Let us visualize the feature importance using Random Forest Classifier and Yellowbrick.
from sklearn.ensemble import RandomForestClassifier
from yellowbrick.model_selection import FeatureImportances
model = RandomForestClassifier()
viz = FeatureImportances(model)
viz.fit(x, y)
viz.show()
Similarly, we can visualize feature importance using Logistic Regression and yellowbrick.
model = LogisticRegression(multi_class="auto", solver="liblinear")
visual = FeatureImportances(model, stack=False, relative=False)
visual.fit(x, y)
visual.show()
4. Textual Data Visualization
Yellowbrick can help us analyze the textual data properties also. For analyzing textual data we can read any textual data using the open function and visualize the frequency of the word using Frequency Distribution Visualizer.
a. Importing Library and loading dataset
from sklearn.feature_extraction.text import CountVectorizer
from yellowbrick.text import FreqDistVisualizer
corpus = open('text.txt', 'r')
vectorizer = CountVectorizer()
docs = vectorizer.fit_transform(corpus)
features = vectorizer.get_feature_names()

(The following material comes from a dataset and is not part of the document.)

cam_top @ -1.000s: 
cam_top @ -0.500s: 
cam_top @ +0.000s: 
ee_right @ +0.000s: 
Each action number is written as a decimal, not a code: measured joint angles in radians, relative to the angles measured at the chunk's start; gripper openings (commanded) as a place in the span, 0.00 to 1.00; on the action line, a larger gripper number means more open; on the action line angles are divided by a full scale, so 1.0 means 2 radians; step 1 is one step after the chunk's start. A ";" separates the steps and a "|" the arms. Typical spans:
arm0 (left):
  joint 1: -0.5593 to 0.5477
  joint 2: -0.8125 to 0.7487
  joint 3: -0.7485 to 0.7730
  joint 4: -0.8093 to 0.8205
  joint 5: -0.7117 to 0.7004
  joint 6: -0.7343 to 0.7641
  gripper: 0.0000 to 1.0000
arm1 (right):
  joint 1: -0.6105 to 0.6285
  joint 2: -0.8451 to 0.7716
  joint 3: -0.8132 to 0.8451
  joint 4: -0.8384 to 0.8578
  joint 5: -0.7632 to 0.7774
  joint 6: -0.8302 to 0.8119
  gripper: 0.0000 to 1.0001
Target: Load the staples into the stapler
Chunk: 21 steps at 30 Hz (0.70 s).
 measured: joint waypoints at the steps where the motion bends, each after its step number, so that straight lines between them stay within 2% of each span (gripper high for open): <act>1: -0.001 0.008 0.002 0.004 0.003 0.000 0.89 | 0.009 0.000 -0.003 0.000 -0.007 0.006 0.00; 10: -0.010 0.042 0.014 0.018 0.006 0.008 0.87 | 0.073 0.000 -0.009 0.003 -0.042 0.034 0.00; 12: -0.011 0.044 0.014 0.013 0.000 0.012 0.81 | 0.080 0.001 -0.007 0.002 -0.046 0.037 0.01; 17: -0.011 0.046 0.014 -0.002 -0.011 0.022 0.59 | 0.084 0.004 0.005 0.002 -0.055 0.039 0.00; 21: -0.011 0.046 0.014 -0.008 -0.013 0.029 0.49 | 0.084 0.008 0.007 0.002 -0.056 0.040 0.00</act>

b. Visualizing The frequency and features or words
visualizer = FreqDistVisualizer(features=features, orient='v')
visualizer.fit(docs)
visualizer.show()
5. Anscombe’s Quartet
In the end, let us visualize the Anscombe’s Quartet which is a collection of four datasets that have similar statistical properties in the description format but are very different in the visual format. Anscombe’s Quartet clearly describes why we need to visualize data is an example of why Visualization is important for machine learning.
import yellowbrick as yb
import matplotlib.pyplot as plt
ans = yb.anscombe()
plt.show()
We can clearly visualize how different these four datasets are irrespective of their similar statistical properties.
Conclusion:
In this article, we have learned about Yellowbrick, a visualization library used for visualizing machine learning models and algorithms. We saw how we can create different visualizations for different purposes using YellowBrick. This is just an introduction to the capabilities of yellowbrick, it has many more features and functions which are very helpful.